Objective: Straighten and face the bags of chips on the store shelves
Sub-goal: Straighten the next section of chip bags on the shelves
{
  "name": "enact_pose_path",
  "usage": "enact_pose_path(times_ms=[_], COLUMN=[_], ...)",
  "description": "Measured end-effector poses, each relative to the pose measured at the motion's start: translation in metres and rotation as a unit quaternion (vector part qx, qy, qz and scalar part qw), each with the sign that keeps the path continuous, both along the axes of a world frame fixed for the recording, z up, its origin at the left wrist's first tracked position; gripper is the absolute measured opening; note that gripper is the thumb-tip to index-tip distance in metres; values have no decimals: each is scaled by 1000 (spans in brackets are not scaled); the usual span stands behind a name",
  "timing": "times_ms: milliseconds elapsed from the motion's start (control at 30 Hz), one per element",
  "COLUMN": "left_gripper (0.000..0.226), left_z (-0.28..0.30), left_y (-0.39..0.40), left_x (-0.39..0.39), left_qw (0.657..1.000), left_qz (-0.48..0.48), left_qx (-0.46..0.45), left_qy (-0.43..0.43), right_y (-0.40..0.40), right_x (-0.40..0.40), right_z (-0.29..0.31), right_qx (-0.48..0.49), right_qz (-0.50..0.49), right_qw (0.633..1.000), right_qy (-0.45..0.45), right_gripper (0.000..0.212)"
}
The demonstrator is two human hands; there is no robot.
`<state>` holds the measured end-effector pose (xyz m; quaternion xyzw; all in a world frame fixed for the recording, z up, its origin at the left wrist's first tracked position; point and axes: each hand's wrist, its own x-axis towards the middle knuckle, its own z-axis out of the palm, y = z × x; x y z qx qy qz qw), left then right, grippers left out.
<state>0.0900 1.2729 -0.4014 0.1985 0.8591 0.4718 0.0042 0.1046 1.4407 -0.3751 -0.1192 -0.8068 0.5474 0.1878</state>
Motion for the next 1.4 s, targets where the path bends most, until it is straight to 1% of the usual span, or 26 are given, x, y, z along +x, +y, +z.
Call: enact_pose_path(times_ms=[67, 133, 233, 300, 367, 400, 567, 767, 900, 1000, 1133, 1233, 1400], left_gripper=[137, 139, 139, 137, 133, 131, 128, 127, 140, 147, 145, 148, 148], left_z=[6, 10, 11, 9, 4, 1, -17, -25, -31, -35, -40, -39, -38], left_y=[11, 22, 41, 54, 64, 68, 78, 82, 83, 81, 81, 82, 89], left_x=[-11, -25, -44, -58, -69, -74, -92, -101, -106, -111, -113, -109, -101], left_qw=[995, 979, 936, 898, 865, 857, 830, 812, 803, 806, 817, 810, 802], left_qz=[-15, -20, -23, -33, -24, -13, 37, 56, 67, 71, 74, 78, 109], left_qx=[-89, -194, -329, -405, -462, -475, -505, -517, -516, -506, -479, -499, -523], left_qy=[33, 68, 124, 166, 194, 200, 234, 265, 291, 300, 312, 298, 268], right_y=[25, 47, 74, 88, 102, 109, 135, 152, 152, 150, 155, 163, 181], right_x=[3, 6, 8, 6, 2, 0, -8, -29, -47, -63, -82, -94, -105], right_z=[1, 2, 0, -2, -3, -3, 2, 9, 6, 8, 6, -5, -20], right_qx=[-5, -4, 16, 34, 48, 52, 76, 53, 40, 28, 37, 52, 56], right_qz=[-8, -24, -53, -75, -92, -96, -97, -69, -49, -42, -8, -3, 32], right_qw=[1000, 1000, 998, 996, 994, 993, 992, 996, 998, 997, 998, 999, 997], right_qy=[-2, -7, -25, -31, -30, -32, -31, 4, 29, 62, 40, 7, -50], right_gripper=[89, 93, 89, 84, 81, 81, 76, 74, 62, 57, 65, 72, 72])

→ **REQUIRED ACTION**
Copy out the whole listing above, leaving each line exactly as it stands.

→ **TASK RESULT**
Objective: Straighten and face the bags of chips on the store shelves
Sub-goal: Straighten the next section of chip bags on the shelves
{
  "name": "enact_pose_path",
  "usage": "enact_pose_path(times_ms=[_], COLUMN=[_], ...)",
  "description": "Measured end-effector poses, each relative to the pose measured at the motion's start: translation in metres and rotation as a unit quaternion (vector part qx, qy, qz and scalar part qw), each with the sign that keeps the path continuous, both along the axes of a world frame fixed for the recording, z up, its origin at the left wrist's first tracked position; gripper is the absolute measured opening; note that gripper is the thumb-tip to index-tip distance in metres; values have no decimals: each is scaled by 1000 (spans in brackets are not scaled); the usual span stands behind a name",
  "timing": "times_ms: milliseconds elapsed from the motion's start (control at 30 Hz), one per element",
  "COLUMN": "left_gripper (0.000..0.226), left_z (-0.28..0.30), left_y (-0.39..0.40), left_x (-0.39..0.39), left_qw (0.657..1.000), left_qz (-0.48..0.48), left_qx (-0.46..0.45), left_qy (-0.43..0.43), right_y (-0.40..0.40), right_x (-0.40..0.40), right_z (-0.29..0.31), right_qx (-0.48..0.49), right_qz (-0.50..0.49), right_qw (0.633..1.000), right_qy (-0.45..0.45), right_gripper (0.000..0.212)"
}
The demonstrator is two human hands; there is no robot.
`<state>` holds the measured end-effector pose (xyz m; quaternion xyzw; all in a world frame fixed for the recording, z up, its origin at the left wrist's first tracked position; point and axes: each hand's wrist, its own x-axis towards the middle knuckle, its own z-axis out of the palm, y = z × x; x y z qx qy qz qw), left then right, grippers left out.
<state>0.0900 1.2729 -0.4014 0.1985 0.8591 0.4718 0.0042 0.1046 1.4407 -0.3751 -0.1192 -0.8068 0.5474 0.1878</state>
Motion for the next 1.4 s, targets where the path bends most, until it is straight to 1% of the usual span, or 26 are given, x, y, z along +x, +y, +z.
Call: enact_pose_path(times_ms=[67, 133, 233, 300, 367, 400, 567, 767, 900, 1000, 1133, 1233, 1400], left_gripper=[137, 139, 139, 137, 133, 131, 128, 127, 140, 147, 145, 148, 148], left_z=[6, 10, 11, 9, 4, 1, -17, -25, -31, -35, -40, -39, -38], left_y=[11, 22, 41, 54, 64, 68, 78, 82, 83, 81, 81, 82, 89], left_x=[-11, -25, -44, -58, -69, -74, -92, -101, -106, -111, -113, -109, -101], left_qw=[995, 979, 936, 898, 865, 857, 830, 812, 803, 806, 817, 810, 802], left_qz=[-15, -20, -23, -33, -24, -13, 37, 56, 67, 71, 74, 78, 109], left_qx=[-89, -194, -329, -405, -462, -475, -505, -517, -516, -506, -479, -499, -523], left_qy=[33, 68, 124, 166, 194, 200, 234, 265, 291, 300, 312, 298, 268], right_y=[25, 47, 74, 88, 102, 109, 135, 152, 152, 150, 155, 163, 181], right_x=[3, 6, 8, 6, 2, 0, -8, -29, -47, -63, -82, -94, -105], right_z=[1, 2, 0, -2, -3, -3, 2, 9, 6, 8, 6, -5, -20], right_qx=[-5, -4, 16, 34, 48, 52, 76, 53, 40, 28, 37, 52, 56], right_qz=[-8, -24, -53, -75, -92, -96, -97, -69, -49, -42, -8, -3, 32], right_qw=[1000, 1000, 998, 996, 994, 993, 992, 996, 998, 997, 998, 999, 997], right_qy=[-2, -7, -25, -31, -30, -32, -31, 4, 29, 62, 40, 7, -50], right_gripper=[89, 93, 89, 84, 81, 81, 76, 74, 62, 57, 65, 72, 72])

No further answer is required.